WHAT IS REQUIRED: Give the data back exactly as it stands.

SUPPLIED DATA:
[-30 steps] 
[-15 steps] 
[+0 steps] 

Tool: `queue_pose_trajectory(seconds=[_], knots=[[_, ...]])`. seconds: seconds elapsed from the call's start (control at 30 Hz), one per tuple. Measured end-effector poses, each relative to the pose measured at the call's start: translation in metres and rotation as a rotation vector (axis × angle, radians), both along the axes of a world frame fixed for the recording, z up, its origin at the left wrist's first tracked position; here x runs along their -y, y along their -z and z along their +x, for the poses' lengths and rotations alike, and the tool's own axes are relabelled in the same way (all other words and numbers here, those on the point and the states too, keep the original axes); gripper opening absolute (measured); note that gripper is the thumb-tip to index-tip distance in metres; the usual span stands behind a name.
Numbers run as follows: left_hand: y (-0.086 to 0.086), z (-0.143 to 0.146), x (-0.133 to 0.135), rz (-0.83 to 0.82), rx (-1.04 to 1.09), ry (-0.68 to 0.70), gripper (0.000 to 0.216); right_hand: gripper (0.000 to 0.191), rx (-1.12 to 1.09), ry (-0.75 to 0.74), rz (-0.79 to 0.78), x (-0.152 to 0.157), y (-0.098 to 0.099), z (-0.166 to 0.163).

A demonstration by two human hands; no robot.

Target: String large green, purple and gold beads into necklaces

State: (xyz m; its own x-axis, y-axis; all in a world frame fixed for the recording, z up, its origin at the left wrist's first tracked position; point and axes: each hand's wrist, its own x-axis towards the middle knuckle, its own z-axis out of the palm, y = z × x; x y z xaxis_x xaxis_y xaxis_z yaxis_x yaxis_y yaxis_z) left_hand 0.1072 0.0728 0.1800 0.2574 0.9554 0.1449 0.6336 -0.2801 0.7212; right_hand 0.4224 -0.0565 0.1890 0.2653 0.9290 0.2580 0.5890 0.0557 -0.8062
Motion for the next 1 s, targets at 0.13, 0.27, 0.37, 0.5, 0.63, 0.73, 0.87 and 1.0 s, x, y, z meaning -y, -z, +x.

OUTPUT OF THE TASK:
[-30 steps] 
[-15 steps] 
[+0 steps] 

Tool: `queue_pose_trajectory(seconds=[_], knots=[[_, ...]])`. seconds: seconds elapsed from the call's start (control at 30 Hz), one per tuple. Measured end-effector poses, each relative to the pose measured at the call's start: translation in metres and rotation as a rotation vector (axis × angle, radians), both along the axes of a world frame fixed for the recording, z up, its origin at the left wrist's first tracked position; here x runs along their -y, y along their -z and z along their +x, for the poses' lengths and rotations alike, and the tool's own axes are relabelled in the same way (all other words and numbers here, those on the point and the states too, keep the original axes); gripper opening absolute (measured); note that gripper is the thumb-tip to index-tip distance in metres; the usual span stands behind a name.
Numbers run as follows: left_hand: y (-0.086 to 0.086), z (-0.143 to 0.146), x (-0.133 to 0.135), rz (-0.83 to 0.82), rx (-1.04 to 1.09), ry (-0.68 to 0.70), gripper (0.000 to 0.216); right_hand: gripper (0.000 to 0.191), rx (-1.12 to 1.09), ry (-0.75 to 0.74), rz (-0.79 to 0.78), x (-0.152 to 0.157), y (-0.098 to 0.099), z (-0.166 to 0.163).

A demonstration by two human hands; no robot.

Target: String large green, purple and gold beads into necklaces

State: (xyz m; its own x-axis, y-axis; all in a world frame fixed for the recording, z up, its origin at the left wrist's first tracked position; point and axes: each hand's wrist, its own x-axis towards the middle knuckle, its own z-axis out of the palm, y = z × x; x y z xaxis_x xaxis_y xaxis_z yaxis_x yaxis_y yaxis_z) left_hand 0.1072 0.0728 0.1800 0.2574 0.9554 0.1449 0.6336 -0.2801 0.7212; right_hand 0.4224 -0.0565 0.1890 0.2653 0.9290 0.2580 0.5890 0.0557 -0.8062
Motion for the next 1 s, targets at 0.13, 0.27, 0.37, 0.5, 0.63, 0.73, 0.87 and 1.0 s, x, y, z meaning -y, -z, +x.

This answer is now complete.